My curiosity was rewarded recently when I discovered evidence that archaeological-artist (and later author) Jessie Mothersole, about whom I have previously written, participated in the Women's Social and Political Union (WSPU) "Christmas Fair and Fete" in 1911. I knew Jessie was active in the suffrage movement – in his 1914 memoir her art-tutor Henry Holiday included a suffrage-infused poem she wrote with his illustration on suffrage originally published in Labour Leader, and a copy of her portrait of suffragette Myra Sadd Brown is in the Women's Library at LSE.
However, notices in WSPU newspaper Votes for Women, issues of which are now digitised and searchable on the BNA database, reveal that Jessie Mothersole was one of a number of artists involved in creating artwork for the Fair which took place over six days in early December 1911 at Portman Rooms on Baker Street.
Various branches of the WSPU were responsible for organising tables and activities at the Fair, representing London neighbourhoods and other cities and regions, including Leeds, Birmingham, Hertfordshire, Nottingham and Kent. Profits were to go towards the WSPU. It seems that Jessie created the signage for the Hampstead WSPU branch's stand (selling chintz and ceramics), which was organised by branch Secretary Lilian Martha Hicks of Finchley Road. Jessie was thanked by name for her efforts alongside other fellow artists in a letter from Sylvia Pankhurst to the Editor of Votes for Women published in the paper on the penultimate day of the Fair.
The Women's Library has a series of postcards showing scenes of the 1911 Fair; they are accessible in the Jill Craigie Collection (Ref 7JCC/O/01) at the LSE Library. Thanks very much to Debbie Challis for bringing these to my attention! Debbie has also written about documents relating to archaeologist Hilda Urlin Petrie's suffrage activities; you can read Part 1 and Part 2 of her Hilda history on the Institute of Archaeology History of Archaeology Network website. In related news Fern Riddell's biography of suffragette Kitty Marion, Death in Ten Minutes, has been published this month by Hodder & Stoughton, and the LSE Library's exhibition "At Last! Votes for Women" will be open from next week (23 April) until the end of August.
Suffrage historian Elizabeth Crawford has just published Art and Suffrage, a compendium of biographies of artists working for the suffrage movement. Jessie Mothersole isn't included in it, but I'm sure some of the other artists who took part in the Fair are.
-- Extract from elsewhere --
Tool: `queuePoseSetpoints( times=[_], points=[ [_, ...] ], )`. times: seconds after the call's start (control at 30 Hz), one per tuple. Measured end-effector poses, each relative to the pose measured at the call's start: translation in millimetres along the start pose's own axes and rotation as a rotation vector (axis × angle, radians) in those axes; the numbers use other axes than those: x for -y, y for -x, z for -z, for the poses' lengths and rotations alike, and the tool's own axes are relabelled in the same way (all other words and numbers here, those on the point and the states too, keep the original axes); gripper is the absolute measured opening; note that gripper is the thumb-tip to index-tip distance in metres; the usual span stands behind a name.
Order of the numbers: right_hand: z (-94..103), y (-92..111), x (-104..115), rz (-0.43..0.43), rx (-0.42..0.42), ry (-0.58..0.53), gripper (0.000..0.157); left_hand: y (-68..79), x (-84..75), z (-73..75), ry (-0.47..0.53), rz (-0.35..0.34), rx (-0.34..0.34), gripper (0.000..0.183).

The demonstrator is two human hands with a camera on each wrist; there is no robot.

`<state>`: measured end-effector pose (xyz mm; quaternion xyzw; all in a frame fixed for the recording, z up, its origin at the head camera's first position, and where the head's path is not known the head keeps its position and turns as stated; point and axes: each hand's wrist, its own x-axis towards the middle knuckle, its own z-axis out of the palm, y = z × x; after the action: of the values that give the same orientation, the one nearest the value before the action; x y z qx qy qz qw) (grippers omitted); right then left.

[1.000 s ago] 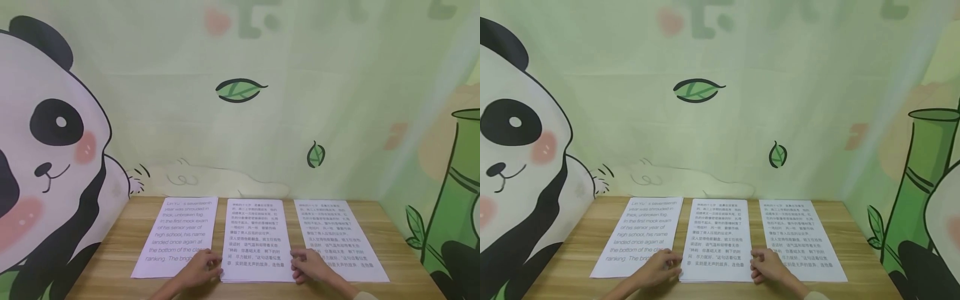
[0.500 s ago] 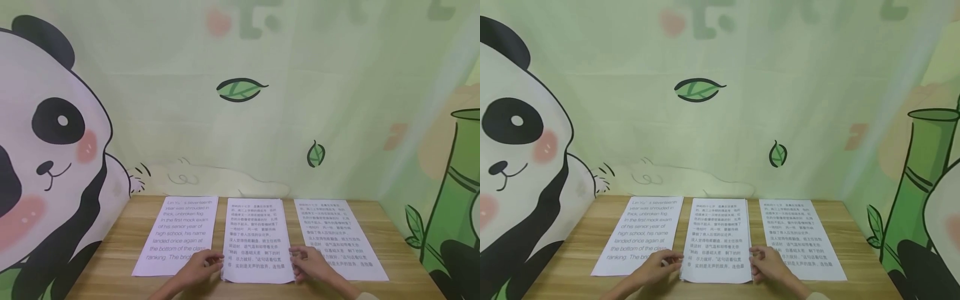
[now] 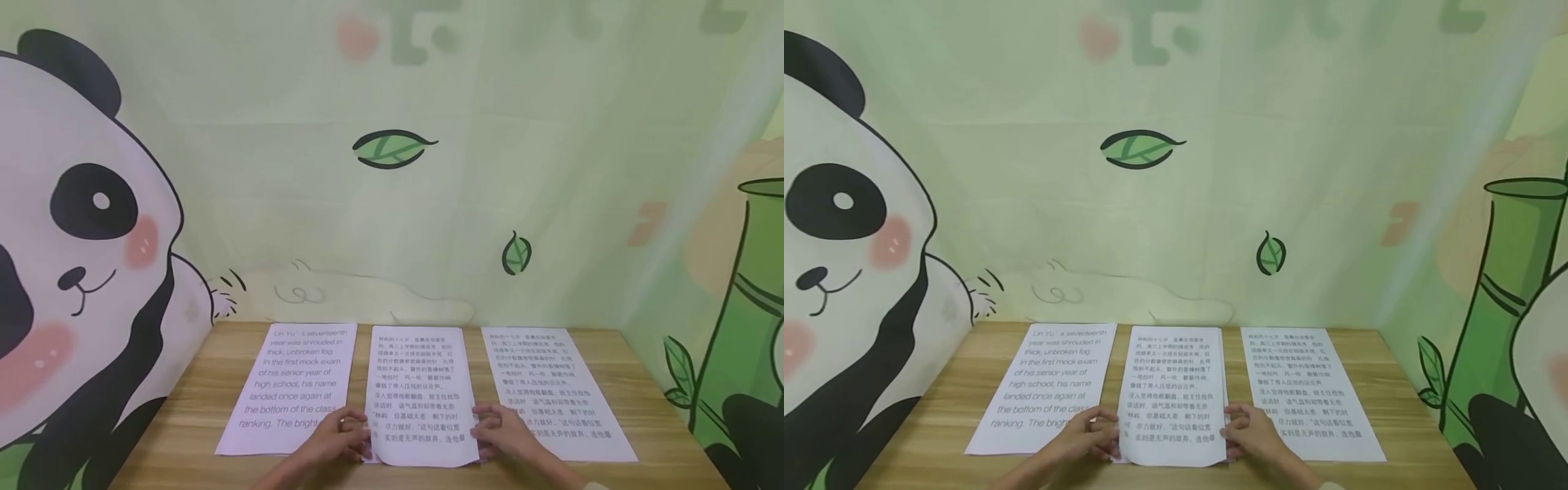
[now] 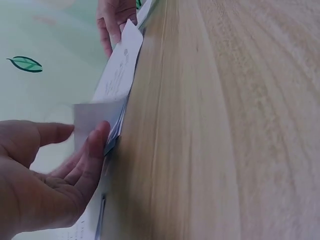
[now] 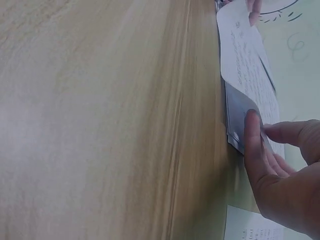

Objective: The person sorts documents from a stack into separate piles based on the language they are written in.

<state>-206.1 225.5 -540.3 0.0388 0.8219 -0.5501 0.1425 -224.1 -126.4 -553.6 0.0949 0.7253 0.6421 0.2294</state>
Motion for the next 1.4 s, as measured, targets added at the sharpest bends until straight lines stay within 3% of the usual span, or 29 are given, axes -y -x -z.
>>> queuePoseSetpoints(
  times=[0.17,0.3,0.63,0.87,1.0,1.23,1.4],
  points=[
    [-5.2,-3,-2,-0.07,-0.06,0.01,0.063,-1.5,-0.1,-2.5,-0.012,0.097,-0.037,0.052],
    [-5.2,-4,-4,-0.083,-0.053,0.022,0.063,-4.9,-1.3,-4.4,-0.055,0.141,-0.045,0.052],
    [-5.7,-4,-4,-0.112,-0.039,0.009,0.057,-2.2,-2.4,-9.3,-0.136,0.099,-0.082,0.053],
    [1.3,0,-5,-0.053,-0.001,-0.02,0.05,2.5,-3.3,-12.3,-0.124,0.042,-0.111,0.045],
    [8.4,1,-3,-0.072,-0.009,-0.022,0.044,2.0,-3.4,-14.3,-0.134,0.015,-0.12,0.043],
    [25.0,8,-5,-0.002,0.009,-0.036,0.046,-2.8,-8.8,-22.9,-0.103,-0.018,-0.086,0.042],
    [37.6,12,-11,-0.007,-0.01,-0.03,0.05,-10.4,-9.1,-33.5,-0.086,-0.026,-0.065,0.039]
  ],
)
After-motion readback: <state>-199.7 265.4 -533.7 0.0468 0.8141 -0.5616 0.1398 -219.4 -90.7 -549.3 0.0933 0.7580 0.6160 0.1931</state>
Her presence at the WSPU Christmas Fair suggests that she supported a more militant approach to suffrage than other women working in archaeology (like Agnes Conway, for example).
Just how far that support went, however, remains a mystery. For now.
Crawford, E. 2018. Art and Suffrage: a biographical dictionary of suffrage artists. London: Francis Boutle.
Crawford, E. 1999. The Women's Suffrage Movement: A Reference Guide. London: Routledge.
Christmas Fair and Fete. Votes for Women. 18 August 1911: 749.
Holiday, H. 1914. Reminiscences of My Life. London: William Heinemann.
Pankhurst, E. S. Letter to the Editor. Votes for Women. 8 Dec 1911: 163.